A typical configuration collector file has the following structure:

[[inputs.some_name]] # The line is required to indicate which collector configuration this toml file is
  key = value
  ...

[[inputs.some_name.other_options]] # The line is optional, and some collectors are configured with this line, while others are not
  key = value
  ...
Attention

Because DataKit only searches for files in the conf.d/ directory that are extended by .conf, all collector configurations must be placed in the conf.d directory (or its lower subdirectory) and must be suffixed by .conf, otherwise DataKit will ignore the processing of the configuration file.

How to Modify Collector Configuration

At present, some collectors can be turned on without configuration, while others need to edit the configuration manually.

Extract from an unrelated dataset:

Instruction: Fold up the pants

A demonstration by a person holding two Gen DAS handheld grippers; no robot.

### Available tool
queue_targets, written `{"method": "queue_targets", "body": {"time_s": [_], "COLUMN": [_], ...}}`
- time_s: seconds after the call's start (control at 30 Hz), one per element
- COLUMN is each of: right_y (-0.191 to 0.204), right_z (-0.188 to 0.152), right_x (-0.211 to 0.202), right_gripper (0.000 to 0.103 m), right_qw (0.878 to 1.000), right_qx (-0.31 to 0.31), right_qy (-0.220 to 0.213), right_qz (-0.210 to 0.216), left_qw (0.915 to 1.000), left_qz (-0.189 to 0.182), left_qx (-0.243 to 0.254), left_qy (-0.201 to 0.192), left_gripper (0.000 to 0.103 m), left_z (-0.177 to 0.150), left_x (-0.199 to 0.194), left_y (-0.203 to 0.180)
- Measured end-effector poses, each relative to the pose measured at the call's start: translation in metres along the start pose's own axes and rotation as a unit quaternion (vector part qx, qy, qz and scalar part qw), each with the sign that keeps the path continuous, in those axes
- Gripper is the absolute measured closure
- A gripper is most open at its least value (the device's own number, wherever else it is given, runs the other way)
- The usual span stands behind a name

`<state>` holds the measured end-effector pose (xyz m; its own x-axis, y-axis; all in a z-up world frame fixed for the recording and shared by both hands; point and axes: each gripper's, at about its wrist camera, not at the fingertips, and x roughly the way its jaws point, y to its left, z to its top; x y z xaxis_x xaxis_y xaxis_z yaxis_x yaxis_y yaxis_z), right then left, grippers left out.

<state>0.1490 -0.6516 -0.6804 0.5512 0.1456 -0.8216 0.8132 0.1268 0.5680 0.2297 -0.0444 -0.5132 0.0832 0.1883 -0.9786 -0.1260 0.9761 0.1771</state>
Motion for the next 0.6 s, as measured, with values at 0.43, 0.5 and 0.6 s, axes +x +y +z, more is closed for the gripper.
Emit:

Enable Multiple Collections with the Same Collector

Taking MySQL as an example, if you want to configure multiple different MySQL collections, there are two ways:

  1. Add a new conf file, such as mysql-2.conf, which can be placed in the same directory as the existing mysql.conf.
  2. In the existing mysql.conf, add a paragraph like this:
# The first MySQL collection
[[inputs.mysql]]
  host = "localhost"
  user = "datakit"
  pass = "<PASS>"
  port = 3306

  interval = "10s"

  [inputs.mysql.log]
    files = ["/var/log/mysql/*.log"]

  [inputs.mysql.tags]

    # Omit other configuration items...

#-----------------------------------------
# Another MySQL collection
#-----------------------------------------
[[inputs.mysql]]
  host = "localhost"
  user = "datakit"
  pass = "<PASS>"
  port = 3306

  interval = "10s"

  [inputs.mysql.log]
    files = ["/var/log/mysql/*.log"]

  [inputs.mysql.tags]

    # Omit other configuration items...

#-----------------------------------------
# Continue to add another one below
#-----------------------------------------
[[inputs.mysql]]
  ...

The second method is probably simpler to manage, which manages all collectors with the same name with the same conf, and the first method may lead to confusion in the configuration directory.

To sum up, the structure of the second multi-acquisition configuration is as follows:

[[inputs.some-name]]
   ...
[[inputs.some-name]]
   ...
[[inputs.some-name]]
   ...

This is actually a Toml array structure, the structure is suitable for multiple configurations of all collectors.

Attention
  • Two collector configuration files with identical contents (file names can be different). To prevent misconfiguration, only one of them will be applied.

  • Configuring multiple different collectors (such as MySQL and Nginx) into one conf is not recommended, which can cause some odd problems and is not easy to administer.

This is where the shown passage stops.